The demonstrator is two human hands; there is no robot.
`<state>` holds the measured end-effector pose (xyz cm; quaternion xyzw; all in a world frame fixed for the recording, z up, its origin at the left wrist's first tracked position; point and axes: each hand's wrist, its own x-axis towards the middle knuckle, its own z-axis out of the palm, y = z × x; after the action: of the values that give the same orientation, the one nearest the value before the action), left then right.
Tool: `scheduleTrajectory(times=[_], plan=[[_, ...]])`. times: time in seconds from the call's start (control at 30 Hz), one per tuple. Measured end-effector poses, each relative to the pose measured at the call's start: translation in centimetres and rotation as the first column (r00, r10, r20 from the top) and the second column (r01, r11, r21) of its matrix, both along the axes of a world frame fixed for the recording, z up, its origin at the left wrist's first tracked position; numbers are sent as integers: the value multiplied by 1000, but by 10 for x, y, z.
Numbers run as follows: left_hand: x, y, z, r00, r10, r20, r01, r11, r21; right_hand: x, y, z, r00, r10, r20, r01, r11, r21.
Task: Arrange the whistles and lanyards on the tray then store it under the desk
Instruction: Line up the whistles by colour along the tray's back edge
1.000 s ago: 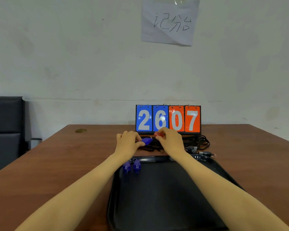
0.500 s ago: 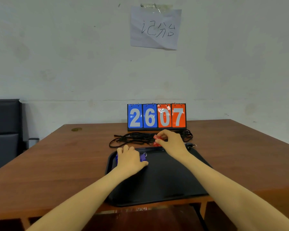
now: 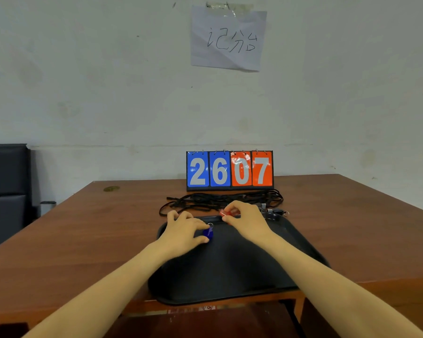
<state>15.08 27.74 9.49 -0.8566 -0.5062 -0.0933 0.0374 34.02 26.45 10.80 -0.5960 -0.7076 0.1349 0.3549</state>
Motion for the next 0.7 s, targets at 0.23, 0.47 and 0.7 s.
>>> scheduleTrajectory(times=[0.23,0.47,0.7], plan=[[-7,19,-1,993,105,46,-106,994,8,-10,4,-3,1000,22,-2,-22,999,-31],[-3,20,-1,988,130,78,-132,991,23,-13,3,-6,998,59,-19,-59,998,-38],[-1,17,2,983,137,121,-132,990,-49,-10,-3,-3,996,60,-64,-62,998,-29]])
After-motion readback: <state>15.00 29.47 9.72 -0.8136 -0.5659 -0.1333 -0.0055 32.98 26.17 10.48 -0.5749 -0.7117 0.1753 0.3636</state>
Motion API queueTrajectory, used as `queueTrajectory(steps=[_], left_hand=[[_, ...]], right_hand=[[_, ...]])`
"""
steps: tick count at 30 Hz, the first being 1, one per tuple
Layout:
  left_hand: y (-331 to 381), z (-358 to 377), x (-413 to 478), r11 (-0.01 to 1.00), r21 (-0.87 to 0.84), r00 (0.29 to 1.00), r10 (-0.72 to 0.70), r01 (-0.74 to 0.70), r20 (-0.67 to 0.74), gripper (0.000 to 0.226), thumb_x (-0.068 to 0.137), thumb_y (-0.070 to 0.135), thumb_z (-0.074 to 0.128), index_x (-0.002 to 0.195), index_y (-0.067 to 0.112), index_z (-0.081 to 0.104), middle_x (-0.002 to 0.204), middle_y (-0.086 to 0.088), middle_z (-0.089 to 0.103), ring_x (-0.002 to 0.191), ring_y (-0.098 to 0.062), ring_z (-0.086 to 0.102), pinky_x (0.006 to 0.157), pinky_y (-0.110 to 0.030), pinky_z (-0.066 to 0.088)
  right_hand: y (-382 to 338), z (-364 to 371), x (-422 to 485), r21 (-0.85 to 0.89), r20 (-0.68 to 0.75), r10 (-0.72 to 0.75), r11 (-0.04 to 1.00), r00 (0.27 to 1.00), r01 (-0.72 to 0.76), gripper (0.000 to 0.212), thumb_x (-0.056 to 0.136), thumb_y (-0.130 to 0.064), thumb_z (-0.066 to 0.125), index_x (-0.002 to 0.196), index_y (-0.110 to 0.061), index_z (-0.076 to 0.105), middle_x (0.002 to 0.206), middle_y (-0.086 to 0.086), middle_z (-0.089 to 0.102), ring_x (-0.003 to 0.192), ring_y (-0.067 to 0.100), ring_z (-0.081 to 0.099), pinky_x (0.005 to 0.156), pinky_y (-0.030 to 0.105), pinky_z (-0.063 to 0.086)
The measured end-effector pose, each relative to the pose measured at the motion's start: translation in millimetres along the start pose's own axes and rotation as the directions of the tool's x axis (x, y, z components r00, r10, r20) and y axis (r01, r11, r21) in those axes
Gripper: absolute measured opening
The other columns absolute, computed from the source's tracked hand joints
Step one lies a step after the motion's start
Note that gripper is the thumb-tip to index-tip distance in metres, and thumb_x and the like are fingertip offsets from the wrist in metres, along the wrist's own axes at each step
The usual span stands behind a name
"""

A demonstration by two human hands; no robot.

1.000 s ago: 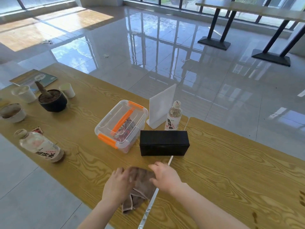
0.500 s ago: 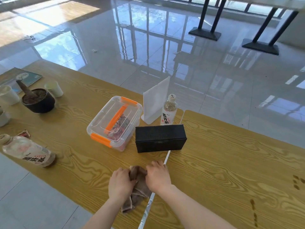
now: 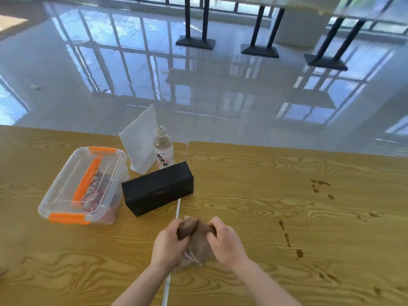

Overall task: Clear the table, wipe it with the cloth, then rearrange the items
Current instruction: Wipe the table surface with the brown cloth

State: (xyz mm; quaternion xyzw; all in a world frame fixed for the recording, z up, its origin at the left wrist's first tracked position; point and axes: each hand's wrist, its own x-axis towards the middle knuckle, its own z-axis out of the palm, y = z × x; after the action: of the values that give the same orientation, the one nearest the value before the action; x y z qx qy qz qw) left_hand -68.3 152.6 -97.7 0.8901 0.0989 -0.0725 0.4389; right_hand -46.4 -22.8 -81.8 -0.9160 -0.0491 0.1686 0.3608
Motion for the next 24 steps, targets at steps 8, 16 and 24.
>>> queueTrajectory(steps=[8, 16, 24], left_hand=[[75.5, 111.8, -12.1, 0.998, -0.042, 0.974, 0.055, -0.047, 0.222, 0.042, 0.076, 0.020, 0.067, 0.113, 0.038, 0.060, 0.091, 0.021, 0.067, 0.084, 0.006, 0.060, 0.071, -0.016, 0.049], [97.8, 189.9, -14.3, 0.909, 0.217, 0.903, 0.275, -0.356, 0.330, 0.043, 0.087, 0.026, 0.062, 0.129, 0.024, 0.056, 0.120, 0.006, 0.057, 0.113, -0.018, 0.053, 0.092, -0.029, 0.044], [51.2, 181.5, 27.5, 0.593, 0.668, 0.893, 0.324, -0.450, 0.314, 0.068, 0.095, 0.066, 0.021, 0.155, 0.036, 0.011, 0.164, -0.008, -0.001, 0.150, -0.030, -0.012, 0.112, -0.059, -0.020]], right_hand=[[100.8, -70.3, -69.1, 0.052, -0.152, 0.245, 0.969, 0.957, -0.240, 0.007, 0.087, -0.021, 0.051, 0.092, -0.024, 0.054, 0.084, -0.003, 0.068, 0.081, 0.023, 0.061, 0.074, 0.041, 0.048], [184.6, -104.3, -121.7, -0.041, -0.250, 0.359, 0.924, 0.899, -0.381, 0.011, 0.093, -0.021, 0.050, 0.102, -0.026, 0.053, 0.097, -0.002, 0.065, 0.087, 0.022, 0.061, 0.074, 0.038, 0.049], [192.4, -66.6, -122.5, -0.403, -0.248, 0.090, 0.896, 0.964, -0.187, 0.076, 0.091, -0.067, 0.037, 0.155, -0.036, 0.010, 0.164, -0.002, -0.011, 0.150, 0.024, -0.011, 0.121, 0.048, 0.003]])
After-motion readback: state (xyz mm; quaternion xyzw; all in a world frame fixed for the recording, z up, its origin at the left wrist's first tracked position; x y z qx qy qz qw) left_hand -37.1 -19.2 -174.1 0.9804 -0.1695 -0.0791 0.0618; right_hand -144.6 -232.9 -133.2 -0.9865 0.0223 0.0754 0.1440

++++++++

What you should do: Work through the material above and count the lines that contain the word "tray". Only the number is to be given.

Exercise response: 2